I'm not 100% sold that there's something abstractable here. The semantic and syntactic differences are much more drastically different between sphinx, solr, mysql fulltext and tsearch2 than between postgresql and mysql's INSERT or SELECT statements.

authentication & authorization: for restful_authentication, authlogic, etc.;

This is something I'm *strongly* opposed to including in the core of rails until we have an absolutely bullet proof and popular solution from various plugins. yehuda and carl have spoken about porting the general design of merb-auth into something for rails 3, and we can probably start there.

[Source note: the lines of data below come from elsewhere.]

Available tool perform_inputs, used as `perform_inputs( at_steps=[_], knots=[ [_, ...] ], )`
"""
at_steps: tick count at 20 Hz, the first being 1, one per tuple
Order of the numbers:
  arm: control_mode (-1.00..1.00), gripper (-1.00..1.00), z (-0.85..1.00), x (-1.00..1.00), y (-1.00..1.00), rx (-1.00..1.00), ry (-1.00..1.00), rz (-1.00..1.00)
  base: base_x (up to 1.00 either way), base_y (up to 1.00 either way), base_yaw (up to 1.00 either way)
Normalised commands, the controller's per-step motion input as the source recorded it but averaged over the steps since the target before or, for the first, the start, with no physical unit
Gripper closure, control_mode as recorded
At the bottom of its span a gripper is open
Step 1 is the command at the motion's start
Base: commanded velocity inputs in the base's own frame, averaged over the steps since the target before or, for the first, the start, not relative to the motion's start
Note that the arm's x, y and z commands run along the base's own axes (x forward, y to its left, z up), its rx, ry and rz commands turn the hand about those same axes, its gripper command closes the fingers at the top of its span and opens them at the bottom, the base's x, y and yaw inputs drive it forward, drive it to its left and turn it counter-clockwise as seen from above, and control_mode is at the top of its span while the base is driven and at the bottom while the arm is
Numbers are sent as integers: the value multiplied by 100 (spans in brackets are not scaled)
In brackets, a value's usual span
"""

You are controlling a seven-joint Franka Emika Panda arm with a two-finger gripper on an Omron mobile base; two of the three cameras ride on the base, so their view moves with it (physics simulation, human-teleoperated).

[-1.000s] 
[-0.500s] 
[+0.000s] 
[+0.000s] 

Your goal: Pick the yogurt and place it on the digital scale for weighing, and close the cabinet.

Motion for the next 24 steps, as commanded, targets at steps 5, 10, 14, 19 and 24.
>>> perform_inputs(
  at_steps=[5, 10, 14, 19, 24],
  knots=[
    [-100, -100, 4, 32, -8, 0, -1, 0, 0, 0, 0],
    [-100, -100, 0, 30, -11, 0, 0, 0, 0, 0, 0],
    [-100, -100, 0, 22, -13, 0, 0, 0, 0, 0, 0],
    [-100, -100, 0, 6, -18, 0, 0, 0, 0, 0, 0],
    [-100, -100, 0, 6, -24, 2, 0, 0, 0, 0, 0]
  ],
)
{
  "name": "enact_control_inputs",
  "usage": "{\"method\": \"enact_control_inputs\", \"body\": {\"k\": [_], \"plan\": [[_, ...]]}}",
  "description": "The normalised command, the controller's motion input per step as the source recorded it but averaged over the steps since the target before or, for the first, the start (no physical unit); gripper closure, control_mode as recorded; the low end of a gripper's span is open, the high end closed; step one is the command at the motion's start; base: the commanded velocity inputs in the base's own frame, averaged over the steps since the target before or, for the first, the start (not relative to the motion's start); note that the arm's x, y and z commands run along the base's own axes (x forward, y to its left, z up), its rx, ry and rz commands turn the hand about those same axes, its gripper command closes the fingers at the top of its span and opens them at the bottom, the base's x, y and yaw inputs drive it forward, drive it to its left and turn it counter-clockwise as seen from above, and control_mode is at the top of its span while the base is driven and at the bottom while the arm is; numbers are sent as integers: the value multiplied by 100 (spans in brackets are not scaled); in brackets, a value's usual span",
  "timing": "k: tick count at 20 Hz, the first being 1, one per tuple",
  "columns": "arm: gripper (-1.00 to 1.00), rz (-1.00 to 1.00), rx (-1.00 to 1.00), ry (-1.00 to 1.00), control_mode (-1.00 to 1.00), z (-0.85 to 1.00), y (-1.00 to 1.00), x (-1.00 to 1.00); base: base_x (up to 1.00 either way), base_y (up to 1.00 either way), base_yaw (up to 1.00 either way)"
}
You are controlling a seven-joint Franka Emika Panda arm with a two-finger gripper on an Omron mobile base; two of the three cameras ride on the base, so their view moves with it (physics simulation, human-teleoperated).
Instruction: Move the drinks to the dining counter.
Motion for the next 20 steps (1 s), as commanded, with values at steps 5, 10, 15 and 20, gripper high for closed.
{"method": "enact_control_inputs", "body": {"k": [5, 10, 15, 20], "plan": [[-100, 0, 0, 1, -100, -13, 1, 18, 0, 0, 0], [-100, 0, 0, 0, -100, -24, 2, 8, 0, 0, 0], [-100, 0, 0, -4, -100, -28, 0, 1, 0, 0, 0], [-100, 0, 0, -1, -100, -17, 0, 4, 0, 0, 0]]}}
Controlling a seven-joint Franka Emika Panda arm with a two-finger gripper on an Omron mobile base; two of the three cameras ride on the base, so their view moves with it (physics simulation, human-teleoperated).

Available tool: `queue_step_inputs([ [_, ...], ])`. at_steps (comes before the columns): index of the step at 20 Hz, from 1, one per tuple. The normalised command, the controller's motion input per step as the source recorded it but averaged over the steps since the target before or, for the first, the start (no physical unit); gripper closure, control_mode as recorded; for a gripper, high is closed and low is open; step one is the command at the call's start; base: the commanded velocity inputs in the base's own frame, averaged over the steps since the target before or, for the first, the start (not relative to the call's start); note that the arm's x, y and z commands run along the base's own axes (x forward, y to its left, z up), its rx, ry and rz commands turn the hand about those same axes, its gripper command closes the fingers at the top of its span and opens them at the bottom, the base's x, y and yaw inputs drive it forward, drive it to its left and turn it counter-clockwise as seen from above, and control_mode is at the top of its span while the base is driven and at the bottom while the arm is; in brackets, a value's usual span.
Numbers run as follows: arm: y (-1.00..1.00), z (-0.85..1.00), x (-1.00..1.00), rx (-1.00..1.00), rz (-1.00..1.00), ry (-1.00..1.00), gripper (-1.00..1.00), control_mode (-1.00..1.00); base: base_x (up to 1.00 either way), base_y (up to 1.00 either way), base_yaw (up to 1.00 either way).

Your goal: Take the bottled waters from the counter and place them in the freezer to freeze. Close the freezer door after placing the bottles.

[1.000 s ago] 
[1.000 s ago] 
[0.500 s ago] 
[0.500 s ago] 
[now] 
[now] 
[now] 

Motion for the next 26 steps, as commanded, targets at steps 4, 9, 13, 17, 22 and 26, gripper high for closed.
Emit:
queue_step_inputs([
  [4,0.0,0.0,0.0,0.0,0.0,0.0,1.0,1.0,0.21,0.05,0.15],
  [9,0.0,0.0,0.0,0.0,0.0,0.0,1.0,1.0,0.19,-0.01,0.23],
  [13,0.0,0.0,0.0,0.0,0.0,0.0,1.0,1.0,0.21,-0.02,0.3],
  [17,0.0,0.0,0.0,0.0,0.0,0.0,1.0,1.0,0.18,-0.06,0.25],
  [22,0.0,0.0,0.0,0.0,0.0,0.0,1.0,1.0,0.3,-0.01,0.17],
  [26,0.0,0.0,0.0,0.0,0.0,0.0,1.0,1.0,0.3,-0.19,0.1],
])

testing API & helpers: so that rspec-rails, webrat and other integrations wouldn't break between releases.

You can see the start of this for integration and functional testing with the (planned) move to rack-test for the implementation. That should give everyone a common block on which to build.

Here are some current examples of what I consider a public API of Rails: ActionController::Base.param_parsers[Mime::XML] = Proc.new { |data| ... } ActionView::Template.register_template_handler('foo', FooHandler) I18n.backend = MyBackend.new All of these are used to inject features into the framework by implementing some interface, not monkeypatching. This is good.

Right, to say we don't have an extension API is pure FUD, what we do have is a TINY extension API that needs to get bigger. The way it'll get bigger is for people who maintain plugins to suggest what APIs they'll need, and help us get them included and stabilised.

The alternative is for us to invent extension points from our ivory tower (or rimu single story home). The odds of us getting it 'mostly right' are pretty good, but with feedback from plugin authors we'll probably get it completely right.

What really saddens me is that now all focus is turned towards middleware and that they've become almost the preferred way to inject features into the framework. Tons of Rails features were already extracted. The whole stack, including the main app, is then synchronized through a single object: "env". Is the public API going to become string keys on a big fat hash object?

There are a few cases where we've probably gone overboard (I'm still not sold on the exceptions changes) however we can always suck them back in before we cut a 3.0 release. However at a fundamental level if we can provide useful middlewares for sinatra, ramaze and other guys to use, why not?

Looking at merb-auth right now makes me feel that’s exactly what I expect from a framework to have.

About middlewares: while I agree with more than half of the extractions (I’m all for sharing between frameworks), like you I’m not sold on some of the stuff. But what worries me is: is there a standard on Rack env key names? Are they documented? Are middlewares versioned independently?

I’ve written middleware that manipulates request parameters before it reaches the router, so all of these questions gone through my head while I was researching all the env values used.